─── Source records
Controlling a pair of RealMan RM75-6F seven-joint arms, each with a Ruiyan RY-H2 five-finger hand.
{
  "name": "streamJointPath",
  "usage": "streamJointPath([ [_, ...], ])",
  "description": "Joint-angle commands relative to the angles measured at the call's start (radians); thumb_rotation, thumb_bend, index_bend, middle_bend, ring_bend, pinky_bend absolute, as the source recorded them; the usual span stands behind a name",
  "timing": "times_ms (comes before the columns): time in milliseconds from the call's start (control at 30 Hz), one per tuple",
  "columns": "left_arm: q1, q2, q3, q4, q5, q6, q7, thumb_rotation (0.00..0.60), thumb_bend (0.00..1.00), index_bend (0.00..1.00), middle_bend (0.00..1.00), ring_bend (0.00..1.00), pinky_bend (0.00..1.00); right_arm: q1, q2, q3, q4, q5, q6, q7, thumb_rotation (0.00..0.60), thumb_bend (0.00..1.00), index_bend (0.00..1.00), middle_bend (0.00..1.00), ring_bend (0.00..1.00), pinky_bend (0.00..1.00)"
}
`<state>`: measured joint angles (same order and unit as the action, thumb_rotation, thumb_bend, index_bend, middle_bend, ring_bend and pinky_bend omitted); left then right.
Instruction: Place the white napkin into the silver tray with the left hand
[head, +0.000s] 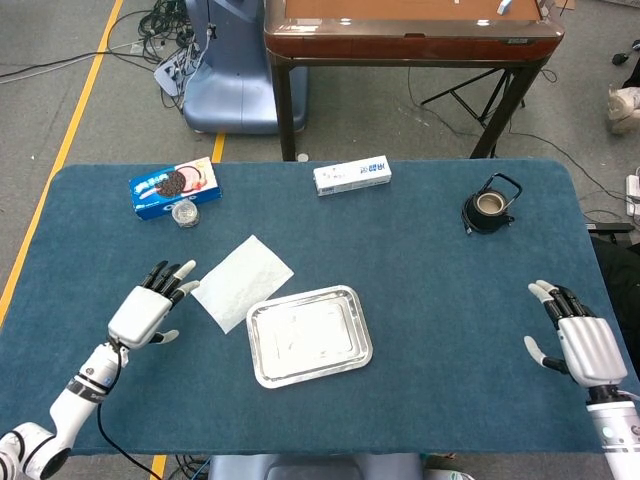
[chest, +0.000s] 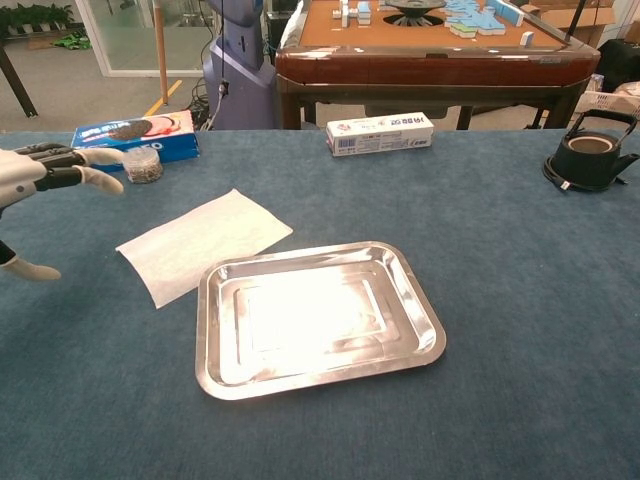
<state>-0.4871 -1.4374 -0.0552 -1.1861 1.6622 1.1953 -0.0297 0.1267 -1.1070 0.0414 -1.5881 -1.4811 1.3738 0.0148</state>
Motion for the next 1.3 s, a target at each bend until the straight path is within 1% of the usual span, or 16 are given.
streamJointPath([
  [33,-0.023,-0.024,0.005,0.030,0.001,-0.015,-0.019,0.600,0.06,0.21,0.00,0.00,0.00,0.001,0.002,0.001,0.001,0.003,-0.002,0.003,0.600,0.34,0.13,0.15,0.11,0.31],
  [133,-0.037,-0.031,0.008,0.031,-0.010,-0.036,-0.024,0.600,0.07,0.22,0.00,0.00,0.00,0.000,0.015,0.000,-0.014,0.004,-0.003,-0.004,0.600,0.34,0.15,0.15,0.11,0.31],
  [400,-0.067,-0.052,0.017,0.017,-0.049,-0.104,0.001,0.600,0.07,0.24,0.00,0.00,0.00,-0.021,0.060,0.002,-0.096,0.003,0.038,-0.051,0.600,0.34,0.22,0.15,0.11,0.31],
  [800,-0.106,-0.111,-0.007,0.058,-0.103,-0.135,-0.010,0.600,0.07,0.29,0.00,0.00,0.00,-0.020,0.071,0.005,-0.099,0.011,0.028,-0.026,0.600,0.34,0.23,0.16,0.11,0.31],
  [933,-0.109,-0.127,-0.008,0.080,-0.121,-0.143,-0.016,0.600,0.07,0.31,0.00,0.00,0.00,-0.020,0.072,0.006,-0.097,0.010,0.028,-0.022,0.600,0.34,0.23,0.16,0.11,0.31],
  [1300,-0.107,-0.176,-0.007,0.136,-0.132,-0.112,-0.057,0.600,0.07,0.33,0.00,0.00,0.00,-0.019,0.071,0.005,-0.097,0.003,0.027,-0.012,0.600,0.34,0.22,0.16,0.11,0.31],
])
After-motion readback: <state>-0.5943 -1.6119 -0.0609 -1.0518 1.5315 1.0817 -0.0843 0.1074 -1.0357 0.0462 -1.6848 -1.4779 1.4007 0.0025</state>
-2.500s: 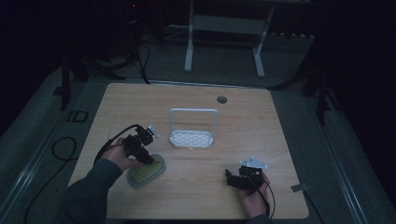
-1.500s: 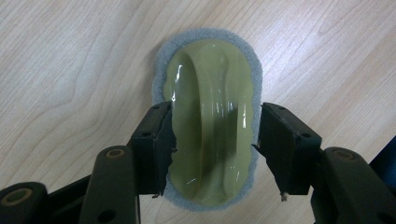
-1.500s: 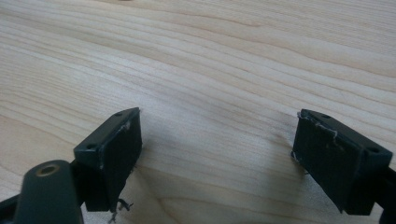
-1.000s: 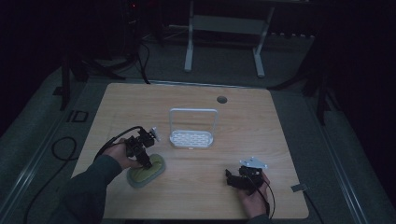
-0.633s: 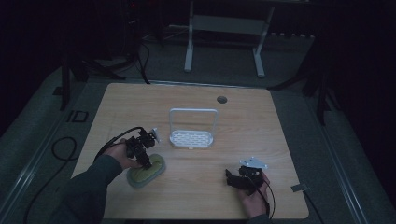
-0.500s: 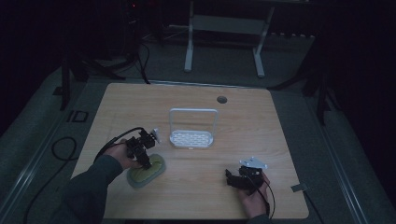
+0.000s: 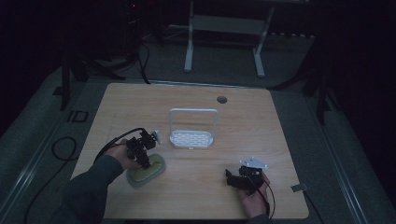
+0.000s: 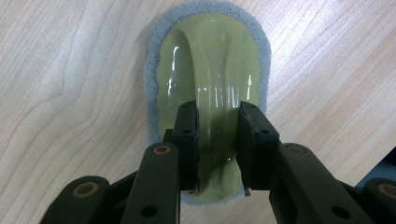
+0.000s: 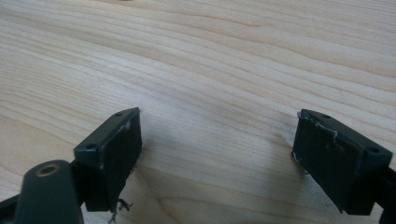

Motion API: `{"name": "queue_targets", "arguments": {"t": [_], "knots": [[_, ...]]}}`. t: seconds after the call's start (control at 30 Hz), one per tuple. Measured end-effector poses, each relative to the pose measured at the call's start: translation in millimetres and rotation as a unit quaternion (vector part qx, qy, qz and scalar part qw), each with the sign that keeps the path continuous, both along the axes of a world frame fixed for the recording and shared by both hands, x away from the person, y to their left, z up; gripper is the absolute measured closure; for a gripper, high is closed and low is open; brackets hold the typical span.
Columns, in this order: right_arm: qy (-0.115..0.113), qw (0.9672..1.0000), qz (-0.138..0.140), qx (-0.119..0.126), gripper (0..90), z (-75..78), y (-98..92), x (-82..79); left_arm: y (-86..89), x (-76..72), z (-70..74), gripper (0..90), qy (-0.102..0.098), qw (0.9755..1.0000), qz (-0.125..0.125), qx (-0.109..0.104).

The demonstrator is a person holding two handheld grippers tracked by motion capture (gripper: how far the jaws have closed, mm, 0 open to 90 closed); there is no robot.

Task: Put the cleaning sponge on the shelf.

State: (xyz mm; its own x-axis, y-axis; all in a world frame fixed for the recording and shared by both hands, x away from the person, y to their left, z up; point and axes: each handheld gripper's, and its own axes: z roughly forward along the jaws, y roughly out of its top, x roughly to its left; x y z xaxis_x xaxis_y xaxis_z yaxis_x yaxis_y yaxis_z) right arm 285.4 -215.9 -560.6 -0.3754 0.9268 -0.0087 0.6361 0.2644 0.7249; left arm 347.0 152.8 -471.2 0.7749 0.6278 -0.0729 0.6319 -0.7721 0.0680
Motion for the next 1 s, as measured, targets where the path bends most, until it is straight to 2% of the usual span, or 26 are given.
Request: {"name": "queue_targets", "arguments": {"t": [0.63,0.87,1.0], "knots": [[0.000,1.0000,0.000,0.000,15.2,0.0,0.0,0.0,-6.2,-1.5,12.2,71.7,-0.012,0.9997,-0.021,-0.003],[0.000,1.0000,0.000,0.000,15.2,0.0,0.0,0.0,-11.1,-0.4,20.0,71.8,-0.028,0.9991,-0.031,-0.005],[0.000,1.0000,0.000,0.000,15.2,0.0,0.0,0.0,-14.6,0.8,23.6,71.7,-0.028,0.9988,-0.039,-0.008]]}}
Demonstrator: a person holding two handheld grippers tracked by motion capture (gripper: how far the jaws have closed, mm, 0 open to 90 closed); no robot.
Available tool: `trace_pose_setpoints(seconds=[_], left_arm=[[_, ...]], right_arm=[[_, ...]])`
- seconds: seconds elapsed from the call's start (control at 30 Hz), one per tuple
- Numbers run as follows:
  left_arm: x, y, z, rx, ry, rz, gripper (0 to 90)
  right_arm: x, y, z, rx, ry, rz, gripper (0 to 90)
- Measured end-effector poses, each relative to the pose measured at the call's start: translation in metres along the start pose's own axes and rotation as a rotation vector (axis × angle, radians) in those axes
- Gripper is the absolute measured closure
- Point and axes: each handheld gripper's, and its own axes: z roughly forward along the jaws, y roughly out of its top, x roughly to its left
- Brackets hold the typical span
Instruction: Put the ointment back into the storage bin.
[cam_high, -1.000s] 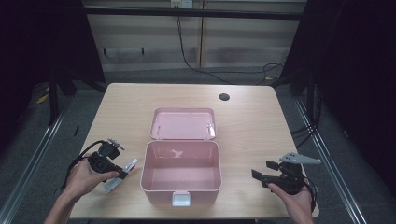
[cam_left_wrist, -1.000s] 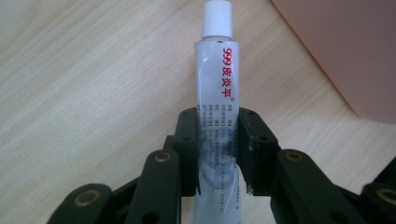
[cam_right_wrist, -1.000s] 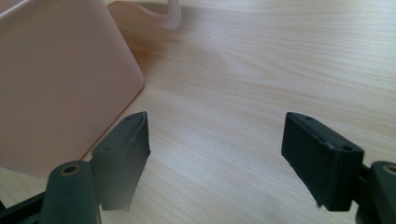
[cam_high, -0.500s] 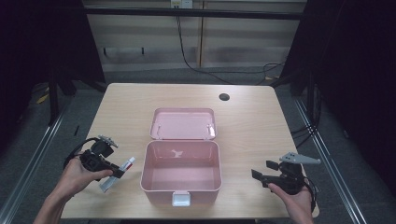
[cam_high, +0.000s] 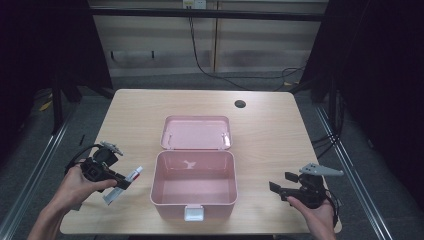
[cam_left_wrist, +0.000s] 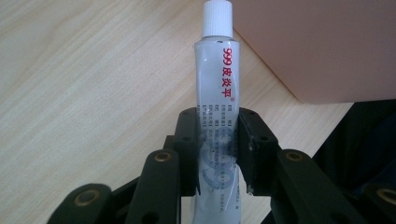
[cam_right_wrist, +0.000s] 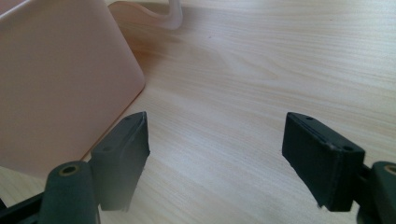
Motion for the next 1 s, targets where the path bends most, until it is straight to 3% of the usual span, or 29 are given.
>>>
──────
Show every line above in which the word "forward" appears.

State: (xyz mm; its own x-axis, y-axis; all in a world frame fixed for the recording and shared by both hands, x away from the person, y to their left, z up; point and axes: each handheld gripper's, and its own axes: z roughly forward along the jaws, y roughly out of its top, x roughly to its left; x y z xaxis_x xaxis_y xaxis_z yaxis_x yaxis_y yaxis_z) right arm 285.4 -215.9 -560.6 -0.3754 0.9268 -0.0087 0.6361 0.2644 0.7249; left arm 347.0 152.8 -471.2 0.7749 0.6278 -0.0729 0.6319 -0.7721 0.0680
- Point and axes: each handheld gripper's, and its own axes: z roughly forward along the jaws, y roughly out of its top, x roughly to its left

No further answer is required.